_WORK REQUEST:_ I need every line from the start of the material below up to and including the line containing "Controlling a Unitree", restated exactly, with the pictures omitted.
***** RECORDED INFORMATION *****
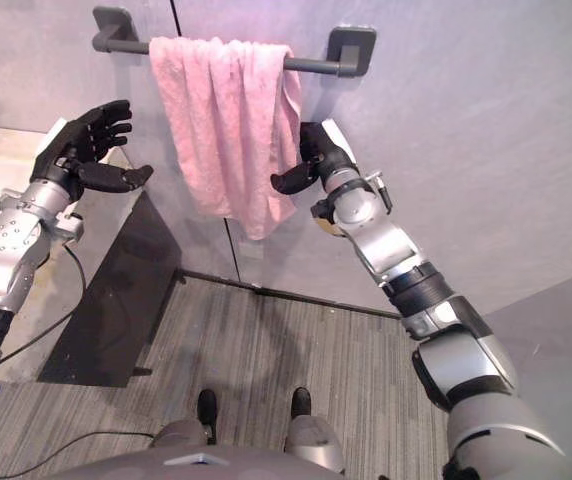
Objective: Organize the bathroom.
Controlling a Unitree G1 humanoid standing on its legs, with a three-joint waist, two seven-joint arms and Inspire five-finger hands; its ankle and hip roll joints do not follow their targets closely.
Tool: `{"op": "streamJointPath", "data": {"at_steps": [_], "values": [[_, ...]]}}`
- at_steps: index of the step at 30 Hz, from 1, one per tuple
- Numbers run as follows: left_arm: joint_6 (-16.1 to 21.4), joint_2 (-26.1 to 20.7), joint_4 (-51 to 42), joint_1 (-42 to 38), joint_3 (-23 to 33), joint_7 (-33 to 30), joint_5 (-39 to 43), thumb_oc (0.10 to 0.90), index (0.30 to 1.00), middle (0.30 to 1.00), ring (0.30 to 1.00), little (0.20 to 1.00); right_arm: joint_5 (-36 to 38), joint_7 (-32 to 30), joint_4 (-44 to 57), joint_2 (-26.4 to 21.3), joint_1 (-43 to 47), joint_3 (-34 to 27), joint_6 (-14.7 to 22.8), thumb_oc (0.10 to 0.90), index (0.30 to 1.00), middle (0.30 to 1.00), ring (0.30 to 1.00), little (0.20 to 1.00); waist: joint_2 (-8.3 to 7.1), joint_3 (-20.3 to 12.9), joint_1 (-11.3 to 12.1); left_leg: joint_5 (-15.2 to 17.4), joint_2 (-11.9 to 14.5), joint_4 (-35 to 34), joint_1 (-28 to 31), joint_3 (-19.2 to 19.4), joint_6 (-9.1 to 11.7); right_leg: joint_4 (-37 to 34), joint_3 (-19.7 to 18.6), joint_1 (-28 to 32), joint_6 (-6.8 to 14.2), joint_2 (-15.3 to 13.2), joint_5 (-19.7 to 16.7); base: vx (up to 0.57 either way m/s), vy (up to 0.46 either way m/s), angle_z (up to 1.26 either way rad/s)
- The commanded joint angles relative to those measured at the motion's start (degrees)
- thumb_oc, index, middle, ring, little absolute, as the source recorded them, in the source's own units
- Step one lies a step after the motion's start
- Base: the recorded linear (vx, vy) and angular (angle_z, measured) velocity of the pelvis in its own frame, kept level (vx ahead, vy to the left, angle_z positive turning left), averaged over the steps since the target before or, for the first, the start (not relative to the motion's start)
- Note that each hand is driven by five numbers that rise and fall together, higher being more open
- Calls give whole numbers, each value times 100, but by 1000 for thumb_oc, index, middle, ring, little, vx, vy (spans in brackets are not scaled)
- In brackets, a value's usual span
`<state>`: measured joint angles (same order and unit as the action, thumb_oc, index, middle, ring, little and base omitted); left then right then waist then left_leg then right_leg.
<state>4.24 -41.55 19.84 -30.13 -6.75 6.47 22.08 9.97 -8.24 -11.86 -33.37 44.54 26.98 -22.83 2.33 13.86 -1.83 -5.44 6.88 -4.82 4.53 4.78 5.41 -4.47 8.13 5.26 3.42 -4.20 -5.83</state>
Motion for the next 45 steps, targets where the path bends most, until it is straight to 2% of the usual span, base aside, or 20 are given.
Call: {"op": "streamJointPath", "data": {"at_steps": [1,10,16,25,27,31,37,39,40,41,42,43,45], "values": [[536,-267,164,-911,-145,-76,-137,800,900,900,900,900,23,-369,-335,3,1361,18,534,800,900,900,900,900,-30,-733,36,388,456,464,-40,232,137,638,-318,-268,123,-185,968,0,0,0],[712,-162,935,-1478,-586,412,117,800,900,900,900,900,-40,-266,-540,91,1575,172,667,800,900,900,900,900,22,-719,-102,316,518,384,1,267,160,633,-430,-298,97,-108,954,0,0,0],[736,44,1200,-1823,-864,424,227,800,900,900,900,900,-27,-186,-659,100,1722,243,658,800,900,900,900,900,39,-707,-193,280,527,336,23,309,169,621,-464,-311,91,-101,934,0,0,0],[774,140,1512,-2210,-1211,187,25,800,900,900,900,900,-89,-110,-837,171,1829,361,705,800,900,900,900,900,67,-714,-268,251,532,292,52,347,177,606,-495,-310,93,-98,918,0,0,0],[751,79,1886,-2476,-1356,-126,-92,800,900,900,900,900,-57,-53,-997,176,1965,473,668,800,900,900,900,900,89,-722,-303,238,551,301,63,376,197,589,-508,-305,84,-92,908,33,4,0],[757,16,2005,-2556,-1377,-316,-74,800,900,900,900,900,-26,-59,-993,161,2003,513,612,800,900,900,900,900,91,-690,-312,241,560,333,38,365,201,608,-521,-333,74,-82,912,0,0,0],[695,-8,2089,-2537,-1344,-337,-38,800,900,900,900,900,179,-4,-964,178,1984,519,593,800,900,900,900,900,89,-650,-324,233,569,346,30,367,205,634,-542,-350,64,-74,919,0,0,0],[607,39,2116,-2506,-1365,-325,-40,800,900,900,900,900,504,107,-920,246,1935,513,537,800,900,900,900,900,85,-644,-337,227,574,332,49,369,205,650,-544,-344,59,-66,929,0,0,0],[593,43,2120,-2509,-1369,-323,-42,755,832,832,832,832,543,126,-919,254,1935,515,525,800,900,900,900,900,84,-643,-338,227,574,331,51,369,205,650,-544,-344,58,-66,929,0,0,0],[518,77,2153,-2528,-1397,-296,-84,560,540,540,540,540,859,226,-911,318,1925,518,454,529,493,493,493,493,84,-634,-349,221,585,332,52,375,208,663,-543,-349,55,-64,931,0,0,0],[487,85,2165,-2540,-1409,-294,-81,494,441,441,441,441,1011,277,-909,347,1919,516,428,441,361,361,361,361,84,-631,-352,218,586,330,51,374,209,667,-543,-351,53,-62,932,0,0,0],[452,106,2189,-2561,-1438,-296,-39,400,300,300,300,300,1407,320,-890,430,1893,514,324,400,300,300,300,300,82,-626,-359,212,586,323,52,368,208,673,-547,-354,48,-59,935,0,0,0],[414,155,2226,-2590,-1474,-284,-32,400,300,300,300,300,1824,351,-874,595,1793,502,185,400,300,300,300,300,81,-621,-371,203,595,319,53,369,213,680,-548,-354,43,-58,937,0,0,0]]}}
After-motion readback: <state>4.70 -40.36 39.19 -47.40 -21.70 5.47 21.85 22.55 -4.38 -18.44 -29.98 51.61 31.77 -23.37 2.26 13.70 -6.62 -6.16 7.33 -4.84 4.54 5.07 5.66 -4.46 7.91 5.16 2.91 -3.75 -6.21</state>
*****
_COMPLETED TASK:_
Objective: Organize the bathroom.
Controlling a Unitree G1 humanoid standing on its legs, with a three-joint waist, two seven-joint arms and Inspire five-finger hands; its ankle and hip roll joints do not follow their targets closely.

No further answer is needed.